This study leverages AutoML and MOO to identify optimal HPGC mix designs, ensuring a balanced compromise between CS, unit cost, and CO₂ emissions. Key findings include:

  1. 1)

    The AutoML framework outperforms conventional ensemble learning models tuned via Bayesian optimization, yielding comparable predictive accuracy. Validation metrics confirm this advantage, with R², RMSE, MAE, MPAE, and a20 index of 0.9280, 5.2954 MPa, 4.2307 MPa, 0.0724, and 0.9677, respectively.

  2. 2)

    SHAP analysis elucidates feature impacts on CS, enhancing model transparency. Curing age, sodium silicate, and fly ash are the three most influential factors, with curing age and sodium silicate content exerting positive effects, whereas water and coarse aggregate ratios demonstrate negative correlations.

  3. 3)

    Triple-objective optimization (CS, cost, and CO₂) reduces emissions by 23–60% and unit costs by 16–36% relative to conventional mixes. This approach aligns material properties, economic viability, and sustainability objectives.

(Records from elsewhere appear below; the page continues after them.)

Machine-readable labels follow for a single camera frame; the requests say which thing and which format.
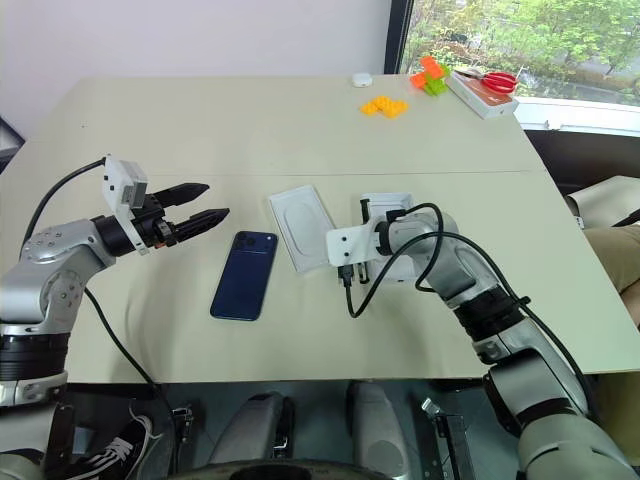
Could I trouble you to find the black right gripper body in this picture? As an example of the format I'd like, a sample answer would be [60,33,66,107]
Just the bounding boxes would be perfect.
[355,198,372,285]

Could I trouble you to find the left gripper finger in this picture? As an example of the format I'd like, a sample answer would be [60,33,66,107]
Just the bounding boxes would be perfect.
[158,182,211,207]
[174,207,232,242]

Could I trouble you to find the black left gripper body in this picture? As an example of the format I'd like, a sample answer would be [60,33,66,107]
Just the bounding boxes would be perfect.
[131,192,180,250]

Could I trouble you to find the white phone box lid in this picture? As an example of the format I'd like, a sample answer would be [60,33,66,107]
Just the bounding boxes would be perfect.
[360,191,417,283]

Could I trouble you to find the white phone box base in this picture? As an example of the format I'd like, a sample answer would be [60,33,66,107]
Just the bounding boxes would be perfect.
[267,184,335,275]

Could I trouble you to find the dark blue smartphone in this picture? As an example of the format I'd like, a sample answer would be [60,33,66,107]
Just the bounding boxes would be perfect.
[209,230,279,322]

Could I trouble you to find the white box with orange top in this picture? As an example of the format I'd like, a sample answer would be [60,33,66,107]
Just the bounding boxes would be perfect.
[444,69,520,121]

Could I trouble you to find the black object at table side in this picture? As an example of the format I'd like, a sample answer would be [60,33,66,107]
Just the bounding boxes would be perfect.
[0,117,26,174]

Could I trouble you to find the grey rounded cover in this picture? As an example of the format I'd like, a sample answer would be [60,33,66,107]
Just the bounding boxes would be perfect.
[207,392,296,466]
[346,382,407,476]

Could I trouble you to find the black sneaker white laces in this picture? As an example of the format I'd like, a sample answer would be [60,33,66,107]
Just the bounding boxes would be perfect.
[64,404,166,480]

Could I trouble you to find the white window sill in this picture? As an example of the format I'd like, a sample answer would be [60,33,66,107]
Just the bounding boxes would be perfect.
[513,96,640,137]

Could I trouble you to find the beige rolled sheet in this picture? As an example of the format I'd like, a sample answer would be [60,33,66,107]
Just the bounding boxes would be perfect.
[563,174,640,232]

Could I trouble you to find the person in khaki trousers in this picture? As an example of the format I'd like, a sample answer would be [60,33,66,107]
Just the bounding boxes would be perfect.
[582,227,640,451]

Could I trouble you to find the dark round rim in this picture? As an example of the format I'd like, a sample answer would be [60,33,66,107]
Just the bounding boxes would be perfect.
[184,457,366,480]

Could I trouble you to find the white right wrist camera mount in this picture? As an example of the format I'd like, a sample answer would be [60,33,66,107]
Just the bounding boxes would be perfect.
[326,222,382,267]

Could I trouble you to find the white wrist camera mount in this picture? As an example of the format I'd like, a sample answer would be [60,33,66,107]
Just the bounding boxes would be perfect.
[326,222,382,267]
[101,155,151,256]

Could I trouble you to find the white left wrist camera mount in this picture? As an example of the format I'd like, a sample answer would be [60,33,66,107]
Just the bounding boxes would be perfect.
[101,155,151,256]

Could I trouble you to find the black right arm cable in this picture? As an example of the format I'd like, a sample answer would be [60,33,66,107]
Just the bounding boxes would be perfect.
[337,202,601,424]

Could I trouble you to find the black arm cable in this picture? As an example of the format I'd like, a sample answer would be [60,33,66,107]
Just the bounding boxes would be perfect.
[23,157,177,479]
[337,202,601,424]

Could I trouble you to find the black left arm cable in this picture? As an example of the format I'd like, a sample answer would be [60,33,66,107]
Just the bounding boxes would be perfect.
[23,157,177,479]

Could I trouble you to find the black window frame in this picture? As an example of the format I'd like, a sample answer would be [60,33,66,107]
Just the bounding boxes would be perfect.
[383,0,416,75]

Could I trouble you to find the red handled scissors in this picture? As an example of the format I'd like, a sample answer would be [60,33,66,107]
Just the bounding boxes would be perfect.
[455,68,520,95]

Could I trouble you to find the black metal bracket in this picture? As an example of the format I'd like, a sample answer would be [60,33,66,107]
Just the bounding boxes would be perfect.
[421,397,474,480]
[171,403,195,451]

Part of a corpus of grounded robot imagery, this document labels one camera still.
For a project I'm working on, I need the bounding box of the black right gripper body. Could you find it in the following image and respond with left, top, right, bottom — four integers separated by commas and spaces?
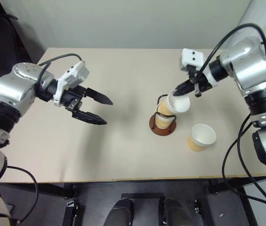
186, 65, 212, 98

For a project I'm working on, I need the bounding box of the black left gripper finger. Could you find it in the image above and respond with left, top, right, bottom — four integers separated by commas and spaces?
86, 88, 113, 105
71, 110, 107, 125

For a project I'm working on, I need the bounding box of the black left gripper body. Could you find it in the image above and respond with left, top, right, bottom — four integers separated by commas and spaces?
62, 84, 89, 118

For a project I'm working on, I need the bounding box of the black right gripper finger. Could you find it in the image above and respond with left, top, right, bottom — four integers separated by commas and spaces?
177, 80, 195, 91
172, 87, 196, 97

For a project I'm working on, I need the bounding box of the yellow paper cup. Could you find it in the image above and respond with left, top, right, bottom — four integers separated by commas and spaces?
154, 103, 177, 129
187, 123, 217, 153
157, 90, 191, 116

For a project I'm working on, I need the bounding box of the dark grey rounded shape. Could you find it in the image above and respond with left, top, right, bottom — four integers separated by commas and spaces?
104, 198, 133, 226
161, 198, 191, 226

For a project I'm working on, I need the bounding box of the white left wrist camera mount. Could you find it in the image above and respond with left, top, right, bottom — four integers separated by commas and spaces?
52, 60, 90, 108

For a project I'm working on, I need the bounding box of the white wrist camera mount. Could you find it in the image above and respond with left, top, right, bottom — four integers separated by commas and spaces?
178, 48, 218, 89
52, 60, 90, 108

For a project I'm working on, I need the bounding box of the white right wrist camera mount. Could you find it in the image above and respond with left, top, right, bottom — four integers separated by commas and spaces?
178, 48, 218, 89

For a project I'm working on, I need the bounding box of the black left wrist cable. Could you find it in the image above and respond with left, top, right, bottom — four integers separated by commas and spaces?
35, 53, 83, 95

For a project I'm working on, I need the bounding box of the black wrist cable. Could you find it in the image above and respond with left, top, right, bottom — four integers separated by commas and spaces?
35, 53, 83, 95
195, 23, 266, 82

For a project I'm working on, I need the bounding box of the wire cup holder brown base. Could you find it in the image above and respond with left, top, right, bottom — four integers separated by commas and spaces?
149, 93, 177, 137

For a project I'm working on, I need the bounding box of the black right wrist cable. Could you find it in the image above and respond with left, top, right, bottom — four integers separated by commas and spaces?
195, 23, 266, 82

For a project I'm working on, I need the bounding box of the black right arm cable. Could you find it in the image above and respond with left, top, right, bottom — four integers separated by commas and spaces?
221, 136, 266, 218
238, 113, 266, 212

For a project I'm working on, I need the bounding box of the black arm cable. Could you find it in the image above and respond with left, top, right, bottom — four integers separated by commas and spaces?
238, 113, 266, 212
221, 136, 266, 218
0, 165, 40, 226

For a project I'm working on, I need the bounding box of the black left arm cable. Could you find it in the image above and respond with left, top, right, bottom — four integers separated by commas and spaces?
0, 165, 40, 226

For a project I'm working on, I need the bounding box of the black metal table frame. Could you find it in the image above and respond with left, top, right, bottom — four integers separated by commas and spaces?
36, 175, 266, 226

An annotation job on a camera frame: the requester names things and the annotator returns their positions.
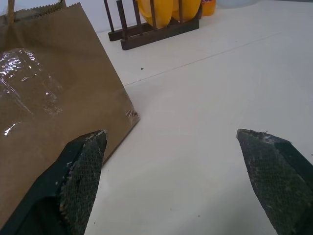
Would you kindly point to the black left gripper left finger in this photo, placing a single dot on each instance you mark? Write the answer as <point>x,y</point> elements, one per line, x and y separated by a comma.
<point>73,186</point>

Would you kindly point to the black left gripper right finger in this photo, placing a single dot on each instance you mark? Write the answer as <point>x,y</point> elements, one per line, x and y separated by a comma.
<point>278,181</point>

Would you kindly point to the brown paper bag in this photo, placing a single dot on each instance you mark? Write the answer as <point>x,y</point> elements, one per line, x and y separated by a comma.
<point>66,80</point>

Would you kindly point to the dark wooden plate rack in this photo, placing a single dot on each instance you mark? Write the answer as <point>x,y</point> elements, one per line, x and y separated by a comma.
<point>156,33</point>

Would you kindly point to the orange bottle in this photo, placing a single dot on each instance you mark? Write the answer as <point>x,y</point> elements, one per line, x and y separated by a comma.
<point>208,7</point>

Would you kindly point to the yellow plate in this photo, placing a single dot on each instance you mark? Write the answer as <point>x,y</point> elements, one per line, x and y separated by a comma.
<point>156,12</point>
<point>187,8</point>

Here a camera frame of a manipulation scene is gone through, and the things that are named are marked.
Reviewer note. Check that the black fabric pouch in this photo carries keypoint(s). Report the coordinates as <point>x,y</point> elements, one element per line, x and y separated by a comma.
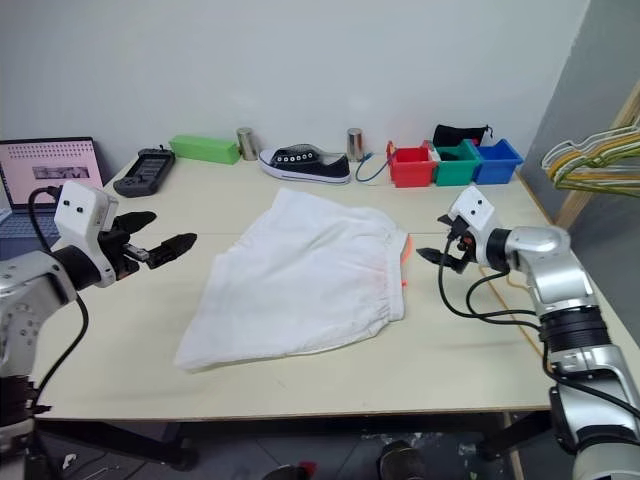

We must acknowledge the current study has certain limitations, especially on the ML model. The most important limitation lies in its sensitivity to data distribution and model generalizability. To resolve the issue, more experimental data will be collected from other resources to construct a more powerful and comprehensive database. After that, the well-trained ML tool will be more reasonable and accurate.